§ **SOURCE DATA**
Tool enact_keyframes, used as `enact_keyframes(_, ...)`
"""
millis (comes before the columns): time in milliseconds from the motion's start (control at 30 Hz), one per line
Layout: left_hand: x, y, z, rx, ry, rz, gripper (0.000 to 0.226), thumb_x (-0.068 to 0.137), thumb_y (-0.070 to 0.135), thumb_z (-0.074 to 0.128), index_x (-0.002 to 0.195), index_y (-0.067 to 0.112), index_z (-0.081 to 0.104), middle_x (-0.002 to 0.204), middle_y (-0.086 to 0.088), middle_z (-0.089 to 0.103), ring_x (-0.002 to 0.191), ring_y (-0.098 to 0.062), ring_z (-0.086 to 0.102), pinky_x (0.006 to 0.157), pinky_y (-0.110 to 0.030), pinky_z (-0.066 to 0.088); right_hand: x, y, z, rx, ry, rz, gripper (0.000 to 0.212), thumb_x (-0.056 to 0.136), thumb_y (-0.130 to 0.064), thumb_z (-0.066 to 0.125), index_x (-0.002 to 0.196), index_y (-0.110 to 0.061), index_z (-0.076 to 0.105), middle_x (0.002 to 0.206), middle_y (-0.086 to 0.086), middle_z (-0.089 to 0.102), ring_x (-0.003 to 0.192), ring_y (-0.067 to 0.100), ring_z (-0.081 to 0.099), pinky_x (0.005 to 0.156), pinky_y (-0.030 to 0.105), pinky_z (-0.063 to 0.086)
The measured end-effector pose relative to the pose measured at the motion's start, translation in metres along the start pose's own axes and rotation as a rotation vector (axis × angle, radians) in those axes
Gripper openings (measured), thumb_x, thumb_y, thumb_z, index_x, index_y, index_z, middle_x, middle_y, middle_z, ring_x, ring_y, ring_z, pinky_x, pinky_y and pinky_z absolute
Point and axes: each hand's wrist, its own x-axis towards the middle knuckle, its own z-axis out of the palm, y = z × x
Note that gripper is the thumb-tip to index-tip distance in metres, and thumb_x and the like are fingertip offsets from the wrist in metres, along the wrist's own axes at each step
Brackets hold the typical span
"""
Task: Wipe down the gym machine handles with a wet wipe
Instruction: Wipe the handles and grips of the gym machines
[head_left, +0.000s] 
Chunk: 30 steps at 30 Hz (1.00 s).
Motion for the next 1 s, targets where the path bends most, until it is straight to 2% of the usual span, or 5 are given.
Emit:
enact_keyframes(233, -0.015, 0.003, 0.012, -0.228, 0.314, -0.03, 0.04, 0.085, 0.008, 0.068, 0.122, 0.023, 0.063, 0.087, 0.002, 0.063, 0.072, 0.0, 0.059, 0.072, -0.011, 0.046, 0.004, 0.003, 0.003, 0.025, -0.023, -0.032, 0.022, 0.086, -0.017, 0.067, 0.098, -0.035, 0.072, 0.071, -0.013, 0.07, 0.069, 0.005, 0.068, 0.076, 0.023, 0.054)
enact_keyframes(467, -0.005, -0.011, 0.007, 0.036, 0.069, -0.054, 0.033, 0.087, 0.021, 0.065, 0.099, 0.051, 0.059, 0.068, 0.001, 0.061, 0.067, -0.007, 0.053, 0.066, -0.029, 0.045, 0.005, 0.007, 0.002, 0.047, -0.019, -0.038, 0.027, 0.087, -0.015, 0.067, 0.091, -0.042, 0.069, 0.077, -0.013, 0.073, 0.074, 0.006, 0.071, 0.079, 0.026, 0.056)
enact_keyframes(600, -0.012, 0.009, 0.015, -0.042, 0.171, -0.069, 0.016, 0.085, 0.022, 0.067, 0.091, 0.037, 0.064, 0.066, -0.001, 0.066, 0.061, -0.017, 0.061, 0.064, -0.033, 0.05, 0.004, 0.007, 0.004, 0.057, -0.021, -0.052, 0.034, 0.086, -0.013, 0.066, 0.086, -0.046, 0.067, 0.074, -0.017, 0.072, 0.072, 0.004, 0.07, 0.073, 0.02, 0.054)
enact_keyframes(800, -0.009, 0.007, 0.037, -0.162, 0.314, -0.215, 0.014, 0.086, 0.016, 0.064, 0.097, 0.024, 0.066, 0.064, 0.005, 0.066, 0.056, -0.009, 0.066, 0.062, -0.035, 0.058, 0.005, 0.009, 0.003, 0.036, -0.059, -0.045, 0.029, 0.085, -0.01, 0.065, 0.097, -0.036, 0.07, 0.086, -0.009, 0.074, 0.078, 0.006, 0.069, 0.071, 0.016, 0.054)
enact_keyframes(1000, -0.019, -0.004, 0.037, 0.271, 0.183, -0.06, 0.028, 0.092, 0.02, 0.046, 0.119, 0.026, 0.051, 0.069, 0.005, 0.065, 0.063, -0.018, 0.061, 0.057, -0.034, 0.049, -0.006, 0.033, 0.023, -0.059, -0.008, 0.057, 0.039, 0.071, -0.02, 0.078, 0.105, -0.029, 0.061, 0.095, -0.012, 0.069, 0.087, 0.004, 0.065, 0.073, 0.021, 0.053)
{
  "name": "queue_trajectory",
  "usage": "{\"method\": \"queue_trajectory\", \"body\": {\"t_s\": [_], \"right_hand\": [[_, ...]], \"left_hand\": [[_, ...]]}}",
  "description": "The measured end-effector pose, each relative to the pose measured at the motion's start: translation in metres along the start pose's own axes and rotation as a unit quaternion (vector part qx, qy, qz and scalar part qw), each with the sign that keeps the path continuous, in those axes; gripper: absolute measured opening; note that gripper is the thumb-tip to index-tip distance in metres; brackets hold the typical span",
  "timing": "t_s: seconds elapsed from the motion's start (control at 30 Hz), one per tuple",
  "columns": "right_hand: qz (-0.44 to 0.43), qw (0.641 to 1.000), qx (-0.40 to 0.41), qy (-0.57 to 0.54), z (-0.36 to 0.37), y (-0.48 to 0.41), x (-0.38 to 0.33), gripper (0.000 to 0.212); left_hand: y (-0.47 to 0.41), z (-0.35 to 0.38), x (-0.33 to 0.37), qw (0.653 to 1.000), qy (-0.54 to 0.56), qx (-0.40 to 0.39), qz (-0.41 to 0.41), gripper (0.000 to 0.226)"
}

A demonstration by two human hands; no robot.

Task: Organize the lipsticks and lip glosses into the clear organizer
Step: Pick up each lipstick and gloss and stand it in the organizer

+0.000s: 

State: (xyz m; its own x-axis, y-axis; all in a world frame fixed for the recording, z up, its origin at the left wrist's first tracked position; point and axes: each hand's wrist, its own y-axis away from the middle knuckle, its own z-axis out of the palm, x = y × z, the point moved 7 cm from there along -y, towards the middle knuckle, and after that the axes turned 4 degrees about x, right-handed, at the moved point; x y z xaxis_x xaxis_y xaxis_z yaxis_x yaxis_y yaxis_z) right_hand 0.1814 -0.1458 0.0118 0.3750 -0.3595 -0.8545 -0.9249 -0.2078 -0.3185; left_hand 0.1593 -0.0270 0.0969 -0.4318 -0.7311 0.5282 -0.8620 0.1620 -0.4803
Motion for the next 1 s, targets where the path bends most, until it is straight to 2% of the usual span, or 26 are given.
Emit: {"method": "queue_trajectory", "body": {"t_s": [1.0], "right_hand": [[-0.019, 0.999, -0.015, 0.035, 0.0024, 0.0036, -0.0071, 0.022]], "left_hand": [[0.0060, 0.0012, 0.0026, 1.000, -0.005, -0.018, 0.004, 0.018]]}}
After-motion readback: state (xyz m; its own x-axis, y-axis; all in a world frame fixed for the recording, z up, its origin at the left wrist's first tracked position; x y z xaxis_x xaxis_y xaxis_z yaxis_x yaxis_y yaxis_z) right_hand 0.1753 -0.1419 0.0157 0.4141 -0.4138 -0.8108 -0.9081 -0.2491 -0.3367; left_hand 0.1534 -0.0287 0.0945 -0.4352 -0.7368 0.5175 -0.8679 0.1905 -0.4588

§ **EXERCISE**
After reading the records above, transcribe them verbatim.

§ **SOLUTION TO THIS PROBLEM**
Tool enact_keyframes, used as `enact_keyframes(_, ...)`
"""
millis (comes before the columns): time in milliseconds from the motion's start (control at 30 Hz), one per line
Layout: left_hand: x, y, z, rx, ry, rz, gripper (0.000 to 0.226), thumb_x (-0.068 to 0.137), thumb_y (-0.070 to 0.135), thumb_z (-0.074 to 0.128), index_x (-0.002 to 0.195), index_y (-0.067 to 0.112), index_z (-0.081 to 0.104), middle_x (-0.002 to 0.204), middle_y (-0.086 to 0.088), middle_z (-0.089 to 0.103), ring_x (-0.002 to 0.191), ring_y (-0.098 to 0.062), ring_z (-0.086 to 0.102), pinky_x (0.006 to 0.157), pinky_y (-0.110 to 0.030), pinky_z (-0.066 to 0.088); right_hand: x, y, z, rx, ry, rz, gripper (0.000 to 0.212), thumb_x (-0.056 to 0.136), thumb_y (-0.130 to 0.064), thumb_z (-0.066 to 0.125), index_x (-0.002 to 0.196), index_y (-0.110 to 0.061), index_z (-0.076 to 0.105), middle_x (0.002 to 0.206), middle_y (-0.086 to 0.086), middle_z (-0.089 to 0.102), ring_x (-0.003 to 0.192), ring_y (-0.067 to 0.100), ring_z (-0.081 to 0.099), pinky_x (0.005 to 0.156), pinky_y (-0.030 to 0.105), pinky_z (-0.063 to 0.086)
The measured end-effector pose relative to the pose measured at the motion's start, translation in metres along the start pose's own axes and rotation as a rotation vector (axis × angle, radians) in those axes
Gripper openings (measured), thumb_x, thumb_y, thumb_z, index_x, index_y, index_z, middle_x, middle_y, middle_z, ring_x, ring_y, ring_z, pinky_x, pinky_y and pinky_z absolute
Point and axes: each hand's wrist, its own x-axis towards the middle knuckle, its own z-axis out of the palm, y = z × x
Note that gripper is the thumb-tip to index-tip distance in metres, and thumb_x and the like are fingertip offsets from the wrist in metres, along the wrist's own axes at each step
Brackets hold the typical span
"""
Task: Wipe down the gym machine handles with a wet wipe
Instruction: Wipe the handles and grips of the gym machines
[head_left, +0.000s] 
Chunk: 30 steps at 30 Hz (1.00 s).
Motion for the next 1 s, targets where the path bends most, until it is straight to 2% of the usual span, or 5 are given.
Emit:
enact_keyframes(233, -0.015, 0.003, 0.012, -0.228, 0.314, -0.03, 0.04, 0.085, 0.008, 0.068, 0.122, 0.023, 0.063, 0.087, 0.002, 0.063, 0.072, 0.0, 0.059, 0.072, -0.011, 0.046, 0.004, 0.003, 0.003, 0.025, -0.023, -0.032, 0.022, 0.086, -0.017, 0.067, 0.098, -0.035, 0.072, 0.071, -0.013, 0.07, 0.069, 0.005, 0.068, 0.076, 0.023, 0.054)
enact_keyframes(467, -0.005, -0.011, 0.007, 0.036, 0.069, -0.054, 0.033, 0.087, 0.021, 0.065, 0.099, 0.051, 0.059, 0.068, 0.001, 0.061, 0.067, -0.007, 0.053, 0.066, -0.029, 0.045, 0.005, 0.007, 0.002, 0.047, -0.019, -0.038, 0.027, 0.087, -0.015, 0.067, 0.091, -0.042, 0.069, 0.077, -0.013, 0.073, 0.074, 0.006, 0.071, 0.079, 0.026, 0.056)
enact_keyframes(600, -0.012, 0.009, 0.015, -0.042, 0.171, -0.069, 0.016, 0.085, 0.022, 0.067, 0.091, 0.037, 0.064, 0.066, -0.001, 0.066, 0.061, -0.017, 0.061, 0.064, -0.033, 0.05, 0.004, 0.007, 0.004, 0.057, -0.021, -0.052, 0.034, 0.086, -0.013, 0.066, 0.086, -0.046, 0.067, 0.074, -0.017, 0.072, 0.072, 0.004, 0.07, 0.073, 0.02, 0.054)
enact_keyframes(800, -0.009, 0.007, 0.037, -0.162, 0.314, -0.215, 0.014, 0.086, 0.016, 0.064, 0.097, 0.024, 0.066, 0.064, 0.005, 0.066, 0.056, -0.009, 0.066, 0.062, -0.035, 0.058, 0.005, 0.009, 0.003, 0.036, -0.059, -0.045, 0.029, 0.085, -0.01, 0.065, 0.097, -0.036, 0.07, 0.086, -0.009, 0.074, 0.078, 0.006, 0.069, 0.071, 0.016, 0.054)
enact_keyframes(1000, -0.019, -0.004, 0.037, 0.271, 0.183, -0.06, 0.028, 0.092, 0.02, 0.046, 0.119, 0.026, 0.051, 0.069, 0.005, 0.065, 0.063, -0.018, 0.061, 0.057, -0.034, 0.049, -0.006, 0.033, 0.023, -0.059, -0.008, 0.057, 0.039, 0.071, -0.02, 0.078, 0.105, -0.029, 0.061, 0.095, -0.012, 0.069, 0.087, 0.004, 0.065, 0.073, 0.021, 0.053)
{
  "name": "queue_trajectory",
  "usage": "{\"method\": \"queue_trajectory\", \"body\": {\"t_s\": [_], \"right_hand\": [[_, ...]], \"left_hand\": [[_, ...]]}}",
  "description": "The measured end-effector pose, each relative to the pose measured at the motion's start: translation in metres along the start pose's own axes and rotation as a unit quaternion (vector part qx, qy, qz and scalar part qw), each with the sign that keeps the path continuous, in those axes; gripper: absolute measured opening; note that gripper is the thumb-tip to index-tip distance in metres; brackets hold the typical span",
  "timing": "t_s: seconds elapsed from the motion's start (control at 30 Hz), one per tuple",
  "columns": "right_hand: qz (-0.44 to 0.43), qw (0.641 to 1.000), qx (-0.40 to 0.41), qy (-0.57 to 0.54), z (-0.36 to 0.37), y (-0.48 to 0.41), x (-0.38 to 0.33), gripper (0.000 to 0.212); left_hand: y (-0.47 to 0.41), z (-0.35 to 0.38), x (-0.33 to 0.37), qw (0.653 to 1.000), qy (-0.54 to 0.56), qx (-0.40 to 0.39), qz (-0.41 to 0.41), gripper (0.000 to 0.226)"
}

A demonstration by two human hands; no robot.

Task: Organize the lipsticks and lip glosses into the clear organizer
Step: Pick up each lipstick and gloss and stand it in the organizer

+0.000s: 

State: (xyz m; its own x-axis, y-axis; all in a world frame fixed for the recording, z up, its origin at the left wrist's first tracked position; point and axes: each hand's wrist, its own y-axis away from the middle knuckle, its own z-axis out of the palm, x = y × z, the point moved 7 cm from there along -y, towards the middle knuckle, and after that the axes turned 4 degrees about x, right-handed, at the moved point; x y z xaxis_x xaxis_y xaxis_z yaxis_x yaxis_y yaxis_z) right_hand 0.1814 -0.1458 0.0118 0.3750 -0.3595 -0.8545 -0.9249 -0.2078 -0.3185; left_hand 0.1593 -0.0270 0.0969 -0.4318 -0.7311 0.5282 -0.8620 0.1620 -0.4803
Motion for the next 1 s, targets where the path bends most, until it is straight to 2% of the usual span, or 26 are given.
Emit: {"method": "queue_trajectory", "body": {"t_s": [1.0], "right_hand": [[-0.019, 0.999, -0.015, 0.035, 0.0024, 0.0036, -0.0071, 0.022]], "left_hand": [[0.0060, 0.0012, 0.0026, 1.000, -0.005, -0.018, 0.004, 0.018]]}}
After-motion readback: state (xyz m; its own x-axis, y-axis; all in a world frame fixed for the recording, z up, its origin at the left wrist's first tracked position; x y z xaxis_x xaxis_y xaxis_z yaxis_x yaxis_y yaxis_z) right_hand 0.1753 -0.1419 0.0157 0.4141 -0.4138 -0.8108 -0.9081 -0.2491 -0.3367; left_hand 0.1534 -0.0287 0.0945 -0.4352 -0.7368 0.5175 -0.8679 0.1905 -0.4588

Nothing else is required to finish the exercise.